The IDEAs Clinic marks a decade of experiential learning

Monday, December 1, 2025

This year, the Pearl Sullivan Engineering IDEAs Clinic at the University of Waterloo marks ten years of giving students from across campus access to hands-on, real-world learning experiences.  

Launched in 2015, the clinic has hosted more than 60,000 students and challenged them to tackle real-world problems drawn from industrial and societal needs.

The clinic was named for the late Dr. Pearl Sullivan, former dean of Waterloo Engineering, who was committed to integrating practical experiences into the curriculum so that students could apply classroom theories to address workplace realities.

In its early years, the clinic operated from borrowed makerspaces and labs in facilities such as the Sedra Student Design Centre and the Douglas Wright Engineering building, navigating significant learning curves while refining its model for experiential education. By 2015, growing impact and enthusiasm had attracted industry partners alongside Faculty investment and the creation of an NSERC Chair in Design Engineering held by Dr. Sanjeev Bedi, founding director of the IDEAs Clinic.

New collaborations have extended the Clinic’s reach beyond Engineering, connecting students with peers in faculties of Science, Health and Environment.

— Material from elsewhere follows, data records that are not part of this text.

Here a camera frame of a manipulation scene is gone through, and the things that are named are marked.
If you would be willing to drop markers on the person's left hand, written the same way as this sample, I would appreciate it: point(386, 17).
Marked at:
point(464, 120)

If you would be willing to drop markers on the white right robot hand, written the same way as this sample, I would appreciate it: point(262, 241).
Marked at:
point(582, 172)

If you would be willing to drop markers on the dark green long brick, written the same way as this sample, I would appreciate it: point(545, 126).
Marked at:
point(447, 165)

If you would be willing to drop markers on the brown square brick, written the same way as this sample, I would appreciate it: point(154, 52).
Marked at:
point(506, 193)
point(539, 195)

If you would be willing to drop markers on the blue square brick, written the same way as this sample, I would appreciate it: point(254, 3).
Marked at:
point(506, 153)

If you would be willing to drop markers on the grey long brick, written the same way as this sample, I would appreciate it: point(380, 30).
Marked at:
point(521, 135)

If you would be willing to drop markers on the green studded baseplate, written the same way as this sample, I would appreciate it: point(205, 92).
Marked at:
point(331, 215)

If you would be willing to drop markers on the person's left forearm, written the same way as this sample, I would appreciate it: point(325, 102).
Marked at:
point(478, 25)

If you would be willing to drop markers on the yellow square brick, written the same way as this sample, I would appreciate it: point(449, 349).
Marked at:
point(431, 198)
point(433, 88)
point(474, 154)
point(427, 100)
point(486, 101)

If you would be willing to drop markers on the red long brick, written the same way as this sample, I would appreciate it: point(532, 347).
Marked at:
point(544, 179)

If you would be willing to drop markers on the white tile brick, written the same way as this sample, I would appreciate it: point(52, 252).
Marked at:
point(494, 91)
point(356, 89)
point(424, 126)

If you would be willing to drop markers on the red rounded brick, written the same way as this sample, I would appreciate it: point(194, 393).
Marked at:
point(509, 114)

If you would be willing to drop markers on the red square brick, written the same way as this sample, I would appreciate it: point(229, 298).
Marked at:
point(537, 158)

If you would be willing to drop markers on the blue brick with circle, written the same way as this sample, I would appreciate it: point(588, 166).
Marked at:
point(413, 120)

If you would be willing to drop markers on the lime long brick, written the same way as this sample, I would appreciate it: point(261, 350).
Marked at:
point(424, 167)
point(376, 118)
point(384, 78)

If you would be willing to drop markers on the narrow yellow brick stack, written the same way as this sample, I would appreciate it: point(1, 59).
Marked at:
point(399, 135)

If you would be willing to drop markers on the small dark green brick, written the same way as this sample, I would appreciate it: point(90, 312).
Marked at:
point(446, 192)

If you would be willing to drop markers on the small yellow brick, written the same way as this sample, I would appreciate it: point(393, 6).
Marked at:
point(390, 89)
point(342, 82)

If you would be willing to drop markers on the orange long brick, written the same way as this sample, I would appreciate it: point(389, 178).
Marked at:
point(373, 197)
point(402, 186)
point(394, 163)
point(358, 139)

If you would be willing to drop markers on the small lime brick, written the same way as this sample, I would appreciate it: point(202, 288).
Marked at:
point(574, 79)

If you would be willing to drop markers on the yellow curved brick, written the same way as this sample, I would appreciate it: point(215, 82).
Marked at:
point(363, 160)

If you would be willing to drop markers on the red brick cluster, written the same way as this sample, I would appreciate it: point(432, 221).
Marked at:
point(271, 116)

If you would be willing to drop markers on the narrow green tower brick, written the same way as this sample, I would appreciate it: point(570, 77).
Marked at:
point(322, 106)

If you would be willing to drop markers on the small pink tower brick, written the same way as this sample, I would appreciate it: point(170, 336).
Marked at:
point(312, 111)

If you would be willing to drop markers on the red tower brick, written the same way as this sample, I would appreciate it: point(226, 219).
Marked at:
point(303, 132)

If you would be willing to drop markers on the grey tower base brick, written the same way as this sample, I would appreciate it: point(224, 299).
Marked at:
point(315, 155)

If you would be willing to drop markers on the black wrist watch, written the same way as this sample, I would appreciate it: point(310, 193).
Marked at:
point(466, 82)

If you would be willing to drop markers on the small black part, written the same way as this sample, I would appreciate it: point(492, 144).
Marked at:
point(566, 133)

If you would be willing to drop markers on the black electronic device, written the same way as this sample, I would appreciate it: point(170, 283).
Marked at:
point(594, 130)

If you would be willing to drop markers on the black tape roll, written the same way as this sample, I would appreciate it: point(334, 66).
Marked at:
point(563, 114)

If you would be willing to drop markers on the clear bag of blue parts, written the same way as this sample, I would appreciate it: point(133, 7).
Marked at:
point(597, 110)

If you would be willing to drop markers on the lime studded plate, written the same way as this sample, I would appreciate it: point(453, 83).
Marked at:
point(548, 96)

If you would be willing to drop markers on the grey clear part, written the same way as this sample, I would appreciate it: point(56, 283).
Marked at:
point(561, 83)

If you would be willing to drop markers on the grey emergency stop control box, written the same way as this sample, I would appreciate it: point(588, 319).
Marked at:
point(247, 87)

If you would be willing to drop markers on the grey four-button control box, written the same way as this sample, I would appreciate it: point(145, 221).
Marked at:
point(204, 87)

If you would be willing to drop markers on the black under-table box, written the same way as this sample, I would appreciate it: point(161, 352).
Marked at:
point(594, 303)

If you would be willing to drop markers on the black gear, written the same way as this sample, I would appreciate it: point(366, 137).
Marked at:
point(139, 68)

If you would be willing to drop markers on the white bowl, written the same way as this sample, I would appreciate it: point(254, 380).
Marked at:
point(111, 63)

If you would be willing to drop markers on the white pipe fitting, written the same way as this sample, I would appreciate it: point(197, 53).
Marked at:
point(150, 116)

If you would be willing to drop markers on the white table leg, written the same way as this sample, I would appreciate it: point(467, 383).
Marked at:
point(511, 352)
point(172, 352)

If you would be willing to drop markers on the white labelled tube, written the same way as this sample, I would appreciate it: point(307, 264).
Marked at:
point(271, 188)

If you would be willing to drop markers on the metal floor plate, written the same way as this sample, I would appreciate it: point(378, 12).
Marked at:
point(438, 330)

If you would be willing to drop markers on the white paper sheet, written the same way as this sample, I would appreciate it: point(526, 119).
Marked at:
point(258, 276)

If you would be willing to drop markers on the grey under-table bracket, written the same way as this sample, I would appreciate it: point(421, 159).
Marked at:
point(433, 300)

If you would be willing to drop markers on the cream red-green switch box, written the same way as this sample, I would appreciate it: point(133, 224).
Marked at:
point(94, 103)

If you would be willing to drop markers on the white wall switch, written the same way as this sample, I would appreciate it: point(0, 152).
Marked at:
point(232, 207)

“We’re building a structure that supports continuous, applied learning from a student’s first day through to graduation,” Dr. Chris Rennick, engineering education developer at the IDEAs Clinic, says. “Everything we’ve achieved so far, and hope to achieve going forward, is thanks to our dedicated faculty members, students and partners who believe that a good engineering education is practical, collaborative and fun.”